The Greek public-school system is the site of breathtaking inefficiency: one of the lowest-ranked systems in Europe, it nonetheless employs four times as many teachers per pupil as the highest-ranked, Finland’s. Greeks who send their children to public schools simply assume that they will need to hire private tutors to make sure they actually learn something. There are three government-owned defense companies: together they have billions of euros in debts, and mounting losses.

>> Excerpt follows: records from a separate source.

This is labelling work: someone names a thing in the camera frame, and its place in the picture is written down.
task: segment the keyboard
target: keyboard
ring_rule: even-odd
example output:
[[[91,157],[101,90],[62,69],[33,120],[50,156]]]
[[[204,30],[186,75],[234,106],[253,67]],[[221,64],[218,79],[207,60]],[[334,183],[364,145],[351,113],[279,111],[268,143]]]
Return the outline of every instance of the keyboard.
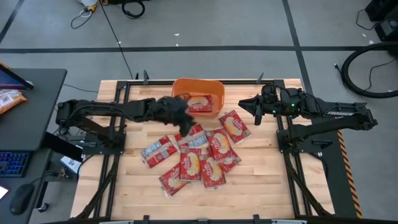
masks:
[[[31,152],[0,151],[0,177],[24,177]]]

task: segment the gray floor
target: gray floor
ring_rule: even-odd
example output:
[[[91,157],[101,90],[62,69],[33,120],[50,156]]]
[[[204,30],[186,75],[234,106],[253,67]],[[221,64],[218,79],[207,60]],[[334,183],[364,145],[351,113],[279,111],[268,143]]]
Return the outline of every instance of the gray floor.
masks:
[[[355,26],[356,13],[370,0],[289,0],[301,46],[360,46],[377,43],[376,33]],[[282,0],[152,0],[138,20],[123,16],[116,6],[105,8],[123,47],[278,45],[293,46]],[[0,1],[0,30],[15,0]],[[82,9],[76,1],[25,0],[0,49],[117,47],[101,9],[81,29],[70,20]],[[370,27],[367,15],[359,22]],[[398,220],[398,152],[394,147],[398,99],[374,100],[345,89],[333,64],[342,64],[351,52],[303,52],[315,95],[328,101],[368,102],[379,125],[368,132],[344,130],[351,169],[366,218]],[[126,52],[133,73],[156,78],[302,78],[294,51]],[[385,52],[360,56],[350,67],[353,80],[367,87],[369,69],[388,62]],[[100,80],[128,79],[120,53],[0,54],[0,62],[21,68],[66,68],[65,83],[97,90]],[[393,62],[374,70],[373,90],[397,90]],[[64,87],[58,101],[94,100],[95,93]],[[49,126],[54,131],[54,121]],[[50,185],[48,212],[35,212],[31,223],[66,220],[75,184]]]

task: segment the orange plastic bin
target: orange plastic bin
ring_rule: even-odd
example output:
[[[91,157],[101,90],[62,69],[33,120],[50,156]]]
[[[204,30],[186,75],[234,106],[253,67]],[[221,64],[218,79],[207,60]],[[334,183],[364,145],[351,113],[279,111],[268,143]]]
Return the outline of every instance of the orange plastic bin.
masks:
[[[204,118],[215,118],[224,106],[224,85],[216,80],[202,80],[196,78],[179,78],[174,81],[172,96],[189,93],[191,96],[211,95],[213,111],[203,113],[190,113]]]

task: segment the wooden table
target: wooden table
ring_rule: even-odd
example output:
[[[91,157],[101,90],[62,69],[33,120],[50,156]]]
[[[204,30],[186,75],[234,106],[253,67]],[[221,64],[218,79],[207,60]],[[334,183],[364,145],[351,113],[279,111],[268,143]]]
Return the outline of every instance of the wooden table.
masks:
[[[286,87],[301,87],[299,79],[284,81]],[[113,101],[116,82],[101,82],[98,101]],[[206,191],[202,184],[188,184],[173,197],[165,197],[158,178],[179,162],[179,154],[175,153],[148,169],[141,162],[139,152],[166,134],[178,133],[178,127],[156,122],[127,121],[126,148],[119,162],[111,219],[142,220],[143,215],[150,215],[151,220],[252,219],[254,214],[259,214],[261,218],[293,218],[285,163],[275,135],[277,121],[272,115],[265,115],[261,125],[255,126],[254,118],[238,106],[239,100],[260,93],[261,87],[262,85],[225,86],[224,107],[220,115],[236,110],[252,135],[238,145],[230,141],[242,161],[226,174],[226,185],[218,190]],[[170,94],[171,86],[134,86],[130,90],[129,99],[160,98]],[[109,125],[109,118],[95,117],[93,120],[103,126]],[[221,127],[218,119],[198,118],[197,122],[205,129]],[[294,123],[310,124],[310,121],[296,118]],[[96,192],[102,161],[103,156],[94,156],[81,168],[71,217],[78,215]],[[333,213],[321,161],[302,154],[302,164],[308,188],[324,208]],[[303,214],[302,196],[297,191]],[[102,215],[105,206],[106,197],[103,198]]]

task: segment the monitor
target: monitor
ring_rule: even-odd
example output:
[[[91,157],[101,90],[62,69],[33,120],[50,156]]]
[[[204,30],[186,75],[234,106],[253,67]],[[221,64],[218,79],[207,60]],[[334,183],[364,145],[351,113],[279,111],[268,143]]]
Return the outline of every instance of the monitor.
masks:
[[[33,84],[0,65],[0,89],[31,90],[33,89]]]

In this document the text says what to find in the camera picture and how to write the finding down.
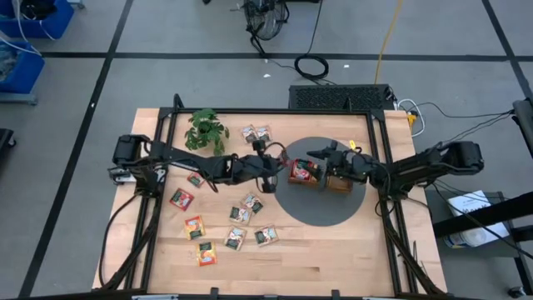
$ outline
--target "red seed packet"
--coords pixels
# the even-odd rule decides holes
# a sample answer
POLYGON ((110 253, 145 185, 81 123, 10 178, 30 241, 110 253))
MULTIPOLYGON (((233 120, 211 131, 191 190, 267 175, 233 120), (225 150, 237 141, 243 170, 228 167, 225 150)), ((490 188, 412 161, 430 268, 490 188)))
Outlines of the red seed packet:
POLYGON ((197 261, 199 267, 217 263, 214 242, 203 242, 197 245, 197 261))
POLYGON ((202 186, 202 184, 206 181, 200 174, 197 172, 192 172, 189 177, 187 177, 187 180, 192 183, 193 186, 199 188, 202 186))
POLYGON ((311 174, 309 171, 303 168, 304 166, 312 168, 313 163, 304 159, 295 159, 294 163, 292 164, 291 177, 300 180, 311 179, 311 174))
POLYGON ((174 193, 174 196, 170 198, 170 203, 176 205, 185 212, 189 205, 191 205, 192 199, 194 199, 194 196, 192 196, 191 193, 178 188, 174 193))
POLYGON ((185 220, 185 233, 189 241, 201 236, 205 236, 206 229, 203 227, 202 218, 200 216, 195 216, 185 220))

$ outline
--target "black floor stripe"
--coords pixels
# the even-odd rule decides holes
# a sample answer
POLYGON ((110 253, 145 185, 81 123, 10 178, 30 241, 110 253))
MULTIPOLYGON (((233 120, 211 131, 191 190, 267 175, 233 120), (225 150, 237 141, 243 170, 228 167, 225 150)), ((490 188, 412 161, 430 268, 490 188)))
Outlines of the black floor stripe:
MULTIPOLYGON (((370 60, 378 59, 378 54, 347 54, 347 53, 313 53, 328 60, 370 60)), ((295 59, 300 53, 268 53, 272 59, 295 59)), ((257 53, 148 53, 118 52, 115 58, 131 59, 261 59, 257 53)), ((505 55, 424 55, 424 54, 384 54, 385 61, 407 62, 504 62, 505 55)))
POLYGON ((511 48, 511 45, 509 44, 509 41, 507 40, 507 37, 503 32, 503 28, 500 25, 500 21, 498 21, 498 17, 494 12, 491 3, 489 2, 489 0, 481 1, 483 2, 483 6, 485 7, 486 13, 489 15, 489 19, 491 20, 492 26, 496 31, 496 35, 500 39, 501 46, 506 51, 507 57, 509 57, 513 72, 515 72, 516 79, 520 84, 522 92, 526 97, 533 98, 530 84, 528 83, 526 76, 524 76, 524 73, 522 72, 522 68, 520 67, 518 60, 516 59, 515 53, 513 52, 513 49, 511 48))
POLYGON ((89 126, 91 125, 92 116, 94 115, 94 111, 98 104, 98 99, 100 98, 100 94, 102 93, 103 86, 106 82, 107 74, 109 73, 109 68, 111 67, 111 62, 113 60, 113 54, 117 50, 118 42, 120 41, 120 37, 122 35, 122 31, 124 30, 124 25, 126 24, 127 16, 132 8, 132 4, 133 0, 127 0, 126 4, 124 5, 124 9, 122 10, 120 20, 118 21, 111 45, 109 46, 106 59, 102 66, 102 70, 100 71, 100 75, 98 76, 96 85, 92 91, 91 101, 89 102, 87 111, 83 117, 82 126, 77 134, 76 142, 74 143, 70 158, 68 159, 65 173, 63 174, 61 182, 59 183, 59 188, 57 189, 56 197, 53 200, 52 208, 50 209, 47 221, 44 224, 44 229, 42 230, 39 243, 37 244, 37 248, 33 254, 32 262, 30 263, 20 293, 18 294, 20 298, 30 297, 32 294, 33 286, 37 280, 37 275, 39 274, 39 270, 42 266, 42 260, 46 255, 48 244, 50 243, 53 230, 56 227, 57 219, 59 218, 59 213, 61 212, 62 205, 65 201, 65 197, 67 196, 68 186, 72 180, 72 175, 74 174, 77 160, 82 152, 82 147, 85 142, 89 126))
POLYGON ((42 52, 45 58, 106 58, 107 52, 42 52))
POLYGON ((516 57, 519 62, 533 62, 533 56, 531 55, 519 55, 516 57))

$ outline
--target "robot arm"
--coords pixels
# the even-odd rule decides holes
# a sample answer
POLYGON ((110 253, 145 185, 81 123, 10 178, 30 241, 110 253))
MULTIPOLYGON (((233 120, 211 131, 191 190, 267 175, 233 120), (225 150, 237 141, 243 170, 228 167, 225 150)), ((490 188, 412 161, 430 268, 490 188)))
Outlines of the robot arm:
POLYGON ((421 183, 432 184, 446 174, 474 175, 484 167, 481 150, 473 142, 438 143, 411 157, 391 164, 384 164, 375 158, 356 151, 337 151, 337 142, 320 151, 310 151, 307 155, 326 160, 325 170, 313 174, 317 180, 327 176, 349 178, 364 184, 368 180, 374 188, 385 188, 389 196, 403 199, 413 186, 421 183), (354 153, 351 160, 347 155, 354 153))
POLYGON ((110 169, 110 176, 116 177, 117 169, 130 173, 137 181, 136 191, 153 197, 158 192, 157 186, 161 180, 157 170, 170 164, 198 172, 212 184, 236 185, 262 178, 263 192, 273 193, 275 186, 268 182, 268 178, 275 176, 285 167, 287 156, 285 152, 282 152, 281 158, 265 154, 264 141, 255 141, 253 148, 258 155, 201 157, 169 147, 164 142, 151 141, 144 135, 123 135, 115 147, 112 161, 116 168, 110 169), (141 157, 143 147, 148 153, 145 157, 141 157))

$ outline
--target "seed packet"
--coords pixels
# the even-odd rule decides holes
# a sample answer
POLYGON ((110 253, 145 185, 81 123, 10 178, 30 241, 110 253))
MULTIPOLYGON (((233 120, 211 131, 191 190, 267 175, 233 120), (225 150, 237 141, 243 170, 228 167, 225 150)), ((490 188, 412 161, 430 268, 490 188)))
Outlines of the seed packet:
POLYGON ((217 263, 217 252, 214 242, 203 242, 197 245, 198 266, 203 267, 217 263))
POLYGON ((239 251, 244 243, 244 237, 246 235, 247 231, 245 229, 231 226, 230 230, 227 232, 226 239, 224 240, 224 245, 233 250, 239 251))
POLYGON ((206 181, 200 174, 197 172, 192 172, 189 177, 187 177, 187 180, 192 183, 193 186, 199 188, 202 186, 202 184, 206 181))
POLYGON ((192 196, 191 193, 178 188, 174 193, 174 196, 170 198, 170 203, 176 205, 185 212, 189 205, 191 205, 192 199, 194 199, 194 196, 192 196))
POLYGON ((259 247, 279 241, 274 225, 267 225, 257 229, 254 232, 254 236, 256 237, 257 245, 259 245, 259 247))
POLYGON ((259 213, 264 206, 261 199, 252 193, 247 194, 247 196, 242 199, 241 204, 246 208, 250 208, 254 214, 259 213))
POLYGON ((195 216, 185 220, 185 233, 188 240, 192 240, 206 235, 206 229, 203 227, 202 218, 195 216))
POLYGON ((259 138, 262 141, 265 142, 271 142, 272 141, 272 134, 270 127, 268 126, 261 126, 256 128, 257 138, 259 138))
POLYGON ((247 225, 250 222, 252 210, 248 207, 232 207, 230 221, 247 225))
POLYGON ((305 159, 295 159, 292 164, 291 177, 299 180, 309 180, 311 179, 311 174, 307 171, 304 166, 312 167, 313 163, 305 159))
POLYGON ((252 143, 253 141, 256 141, 257 140, 256 129, 252 125, 244 127, 242 129, 242 137, 244 138, 244 141, 246 143, 252 143))

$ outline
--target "yellow cable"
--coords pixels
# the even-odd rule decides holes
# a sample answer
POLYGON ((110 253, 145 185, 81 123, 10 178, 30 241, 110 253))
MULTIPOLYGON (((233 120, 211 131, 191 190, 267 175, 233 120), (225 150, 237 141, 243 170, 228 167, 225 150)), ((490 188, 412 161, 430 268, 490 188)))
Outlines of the yellow cable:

The retirement age for Greek jobs classified as “arduous” is as early as 55 for men and 50 for women. As this is also the moment when the state begins to shovel out generous pensions, more than 600 Greek professions somehow managed to get themselves classified as arduous: hairdressers, radio announcers, waiters, musicians, and on and on and on. The Greek public health-care system spends far more on supplies than the European average—and it is not uncommon, several Greeks tell me, to see nurses and doctors leaving the job with their arms filled with paper towels and diapers and whatever else they can plunder from the supply closets.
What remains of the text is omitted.